Contudo, para Barthes, simultaneamente herdeiro e agudo crítico de valores e concepções marxistas numa época de intensas polarizações ideológicas, a influência fundamental para a noção moderna de indivíduo proviria da ideologia capitalista, que era justamente o inimigo a ser combatido. Para ele, portanto, qualquer manifestação da individualidade (construto burguês) é uma ação tirânica, e a autoridade do autor seria uma das representações máximas dessa tirania. Assim, a Linguagem – a Escritura –, impessoal e anônima, substitui o autor como princípio produtor e explicativo da literatura.

Esse coquetel teórico refinado, por um lado, e contaminado por uma série de apriorismos ideológicos, por outro, levaria a uma desconfiança radical em relação ao poder referencial da linguagem. Quer dizer, a linguagem é tomada como um sistema autorreferente que não representa o mundo, senão somente a si mesma. Mas, é possível conceber uma linguagem autossuficiente? A radicalidade da proposição barthesiana o faz cair numa armadilha idealista ao pressupor a prioridade ontológica da linguagem; e o faz incorrer num contrassenso evidente, já que o homem tem desenvolvido historicamente a linguagem – que é algo vivo e dinâmico – para tratar de problemas que não pertencem exclusivamente ao âmbito da própria linguagem. Ainda que entendamos e aceitemos, com Wittgenstein, que nossa linguagem é o limite de nosso mundo, estaríamos numa posição distinta do radicalismo epistêmico e ideológico que subjaz à ideia de morte do autor.

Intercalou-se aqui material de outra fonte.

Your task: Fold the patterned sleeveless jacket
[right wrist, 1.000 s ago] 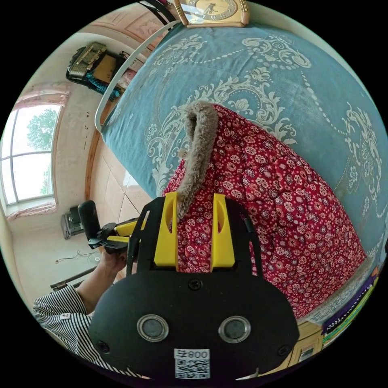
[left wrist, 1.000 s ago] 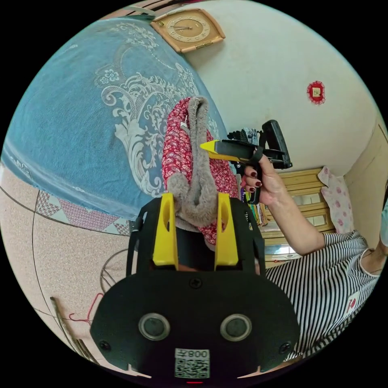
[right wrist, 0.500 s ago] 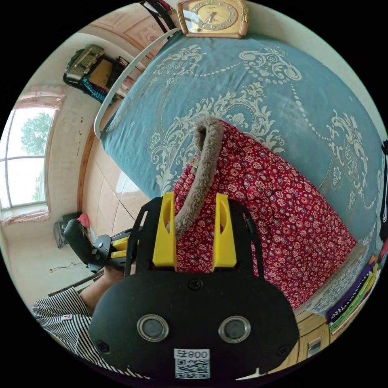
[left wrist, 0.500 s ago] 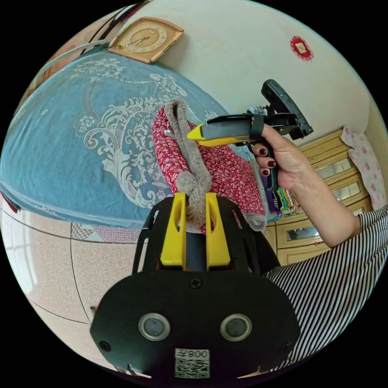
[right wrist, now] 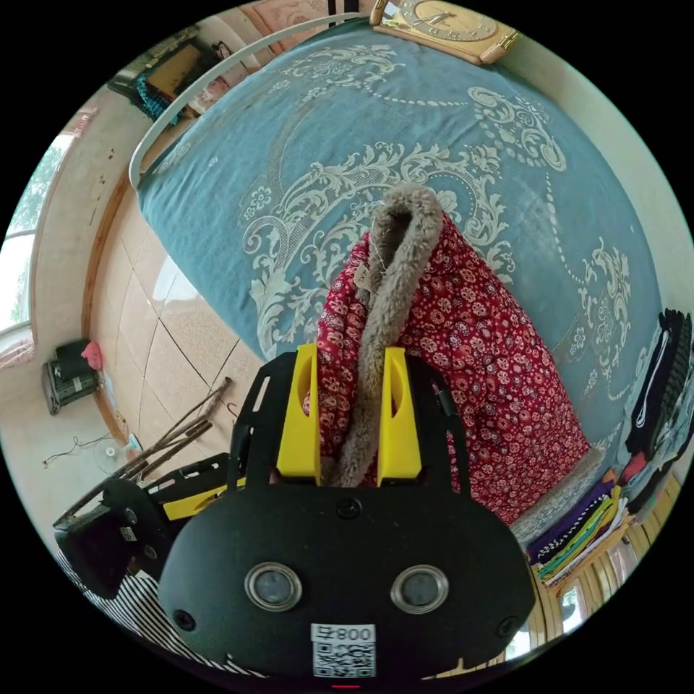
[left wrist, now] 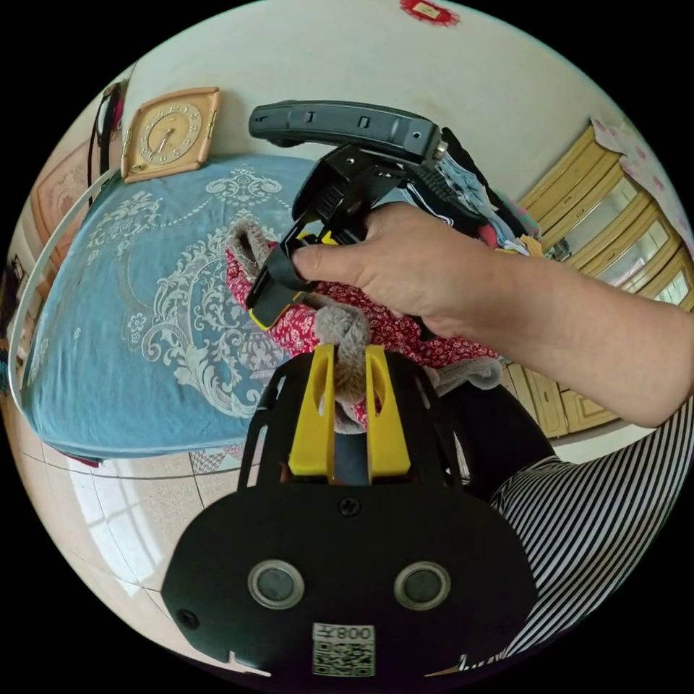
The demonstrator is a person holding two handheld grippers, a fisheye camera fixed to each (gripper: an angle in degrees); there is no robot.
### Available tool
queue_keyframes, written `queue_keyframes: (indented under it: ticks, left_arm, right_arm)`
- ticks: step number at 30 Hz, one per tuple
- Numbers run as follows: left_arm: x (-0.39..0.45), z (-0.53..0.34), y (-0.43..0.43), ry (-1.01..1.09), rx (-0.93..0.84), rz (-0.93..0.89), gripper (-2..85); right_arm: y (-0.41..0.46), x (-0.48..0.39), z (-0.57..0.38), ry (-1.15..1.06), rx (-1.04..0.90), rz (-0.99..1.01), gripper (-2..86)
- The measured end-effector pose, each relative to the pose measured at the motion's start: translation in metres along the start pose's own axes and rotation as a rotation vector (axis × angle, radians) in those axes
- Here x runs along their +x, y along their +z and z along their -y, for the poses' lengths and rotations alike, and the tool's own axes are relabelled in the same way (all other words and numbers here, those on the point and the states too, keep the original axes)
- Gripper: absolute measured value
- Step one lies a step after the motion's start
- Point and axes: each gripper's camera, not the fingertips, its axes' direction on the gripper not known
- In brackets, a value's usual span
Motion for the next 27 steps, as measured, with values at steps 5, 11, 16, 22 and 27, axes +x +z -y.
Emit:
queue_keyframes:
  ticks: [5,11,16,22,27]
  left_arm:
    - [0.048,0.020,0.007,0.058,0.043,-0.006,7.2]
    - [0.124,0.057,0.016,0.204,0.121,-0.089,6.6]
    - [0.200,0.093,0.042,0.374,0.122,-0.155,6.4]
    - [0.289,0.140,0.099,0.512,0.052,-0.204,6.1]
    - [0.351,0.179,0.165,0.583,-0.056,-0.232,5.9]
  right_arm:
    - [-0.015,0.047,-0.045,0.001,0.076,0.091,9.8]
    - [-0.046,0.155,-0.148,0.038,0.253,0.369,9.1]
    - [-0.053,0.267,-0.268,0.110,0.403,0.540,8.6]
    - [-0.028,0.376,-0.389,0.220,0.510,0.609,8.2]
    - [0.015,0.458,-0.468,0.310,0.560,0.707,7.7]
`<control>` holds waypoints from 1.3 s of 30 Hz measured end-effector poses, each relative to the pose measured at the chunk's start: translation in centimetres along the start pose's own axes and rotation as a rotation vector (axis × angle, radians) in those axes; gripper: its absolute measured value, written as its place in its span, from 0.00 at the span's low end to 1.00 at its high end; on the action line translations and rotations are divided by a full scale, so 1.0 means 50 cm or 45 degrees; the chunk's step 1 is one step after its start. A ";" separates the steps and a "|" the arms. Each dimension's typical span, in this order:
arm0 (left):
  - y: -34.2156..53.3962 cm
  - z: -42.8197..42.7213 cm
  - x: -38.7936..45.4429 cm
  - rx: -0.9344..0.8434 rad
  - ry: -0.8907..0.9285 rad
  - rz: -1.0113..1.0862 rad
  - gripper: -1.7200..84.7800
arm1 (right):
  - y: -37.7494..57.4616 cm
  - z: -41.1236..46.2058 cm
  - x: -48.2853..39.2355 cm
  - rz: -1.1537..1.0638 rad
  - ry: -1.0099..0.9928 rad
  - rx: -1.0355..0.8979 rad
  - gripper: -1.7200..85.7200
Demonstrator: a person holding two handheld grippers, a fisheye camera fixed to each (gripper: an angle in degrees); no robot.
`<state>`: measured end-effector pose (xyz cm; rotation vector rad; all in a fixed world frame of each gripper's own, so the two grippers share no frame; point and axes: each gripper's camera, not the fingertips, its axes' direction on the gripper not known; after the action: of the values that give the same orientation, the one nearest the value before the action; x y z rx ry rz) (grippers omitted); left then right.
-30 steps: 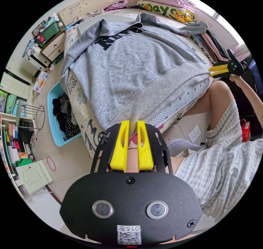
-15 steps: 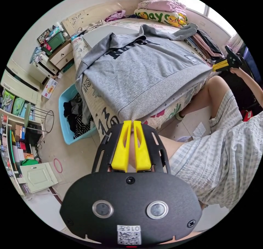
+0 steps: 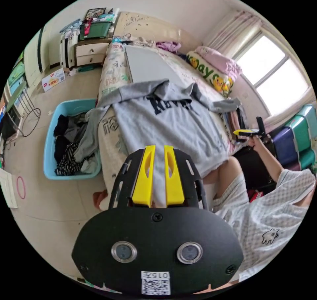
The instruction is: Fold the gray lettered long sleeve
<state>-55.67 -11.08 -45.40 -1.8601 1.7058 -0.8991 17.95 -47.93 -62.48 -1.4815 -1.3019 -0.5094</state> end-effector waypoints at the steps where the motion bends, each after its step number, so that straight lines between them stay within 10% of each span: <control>1: -0.024 0.008 -0.012 0.023 0.036 -0.010 0.10 | -0.053 0.008 0.024 0.008 -0.066 0.052 0.10; 18: -0.489 0.377 -0.330 0.070 0.584 -0.317 0.06 | -0.562 0.337 0.344 0.348 -0.505 0.038 0.09; 30: -0.607 0.372 -0.494 0.495 0.524 -0.555 0.07 | -0.737 0.229 0.447 0.432 -0.513 0.618 0.03; 39: -0.645 0.460 -0.351 -0.212 0.065 0.181 0.02 | -0.849 0.348 0.245 -0.303 -0.133 -0.215 0.01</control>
<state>-17.13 8.16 -40.82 -1.8052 1.9700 -0.7750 -21.59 -33.13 -40.76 -1.5149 -1.5606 -0.7194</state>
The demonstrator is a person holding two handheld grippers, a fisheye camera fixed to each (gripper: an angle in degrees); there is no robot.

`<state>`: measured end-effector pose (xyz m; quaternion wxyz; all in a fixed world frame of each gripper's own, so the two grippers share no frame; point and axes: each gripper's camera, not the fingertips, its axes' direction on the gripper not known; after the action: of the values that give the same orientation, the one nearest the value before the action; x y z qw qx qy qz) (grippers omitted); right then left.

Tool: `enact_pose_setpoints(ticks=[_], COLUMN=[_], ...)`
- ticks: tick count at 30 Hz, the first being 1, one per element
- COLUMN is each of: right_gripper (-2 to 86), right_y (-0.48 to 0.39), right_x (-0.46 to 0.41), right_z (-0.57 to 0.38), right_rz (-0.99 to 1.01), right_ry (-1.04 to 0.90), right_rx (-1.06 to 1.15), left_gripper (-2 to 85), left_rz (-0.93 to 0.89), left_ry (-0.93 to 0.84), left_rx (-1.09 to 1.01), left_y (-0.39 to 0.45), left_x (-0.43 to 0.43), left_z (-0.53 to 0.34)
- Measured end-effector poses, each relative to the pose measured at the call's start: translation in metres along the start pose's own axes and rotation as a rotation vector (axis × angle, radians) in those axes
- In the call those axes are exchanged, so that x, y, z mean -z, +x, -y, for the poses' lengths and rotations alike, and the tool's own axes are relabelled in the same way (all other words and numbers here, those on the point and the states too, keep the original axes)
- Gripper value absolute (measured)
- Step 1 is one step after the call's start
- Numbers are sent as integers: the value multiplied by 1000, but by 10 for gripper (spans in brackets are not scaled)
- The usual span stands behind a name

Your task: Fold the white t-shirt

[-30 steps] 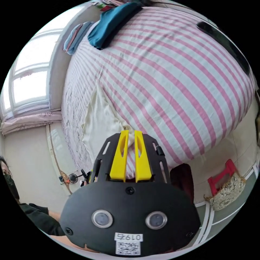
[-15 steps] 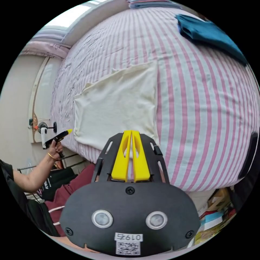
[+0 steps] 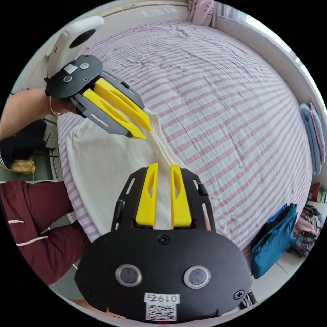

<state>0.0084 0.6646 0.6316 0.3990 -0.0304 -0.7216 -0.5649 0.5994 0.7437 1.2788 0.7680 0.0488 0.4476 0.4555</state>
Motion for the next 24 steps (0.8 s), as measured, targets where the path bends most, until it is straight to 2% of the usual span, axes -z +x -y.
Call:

Ainda segundo o ensaio, “o escritor se limita a imitar um gesto sempre anterior, nunca original”; é um mero rapsodo, um coletor de fragmentos, um organizador de algo prévio: nunca um criador de algo novo, como na concepção crítica tradicional e humanista. Porém, abdicar completamente da ideia de autoria se faz muito difícil quando pensamos em figuras e instrumentos literários tradicionais como metáfora, estilo, ironia, sátira ou refinamento formal – como compreendê-los sem relacioná-los à intencionalidade autoral? Ou vamos crer, de fato, que uma obra literária pode ser simples produto de arranjos combinatórios ou da mera organização de algo que já estava na linguagem? E aqui poderíamos nos remeter novamente – com um ceticismo ainda mais aguçado – ao artigo de Francisco Bosco e a ideia de criação artística realizada por computadores (a tal segunda morte).

Meio século depois do debate original, a expressão morte do autor ainda funciona como uma espécie de bandeira, ou melhor: uma estratégia retórica de defesa do leitor, pois o que permanece de mais interessante e atual nessa proposta teórica é a ampla liberdade que se concede ao ato interpretativo. Há uma infinidade de interpretações possíveis que não podem ser controladas por nenhuma autoridade última – nem mesmo a do autor do texto –, e é o leitor, portanto, que assume um lugar privilegiado e ativo no processo hermenêutico. Em sua origem, pois, a concepção é realmente instigante (a totalidade sistêmica e complexa que é a linguagem abarca uma rede de influências das que ninguém, por mais individualista e personalista que seja, pode se safar completamente); o problemático, no entanto, está no salto falaz – non sequitur – e na disjunção que se estabelece a partir da premissa teórica barthesiana (“o nascimento do autor tem de pagar-se com a morte do Autor”), que o faz negar radicalmente a relevância das contribuições do autor e de suas intenções aos estudos literários. Da mesma forma, a retórica anticapitalista que permeia os conceitos de Ideologia e Escritura, tampouco – e de nenhuma forma – pode ser inferida a partir da premissa teórica sobre a linguagem como metassistema, e funciona simplesmente como uma declaração de princípios políticos-ideológicos, mas não como uma argumentação intelectualmente consistente.

EDUARDO CESAR MAIA é critíco literário, mestre em Filosofia, doutor em Teoria da Literatura e professor da UFPE.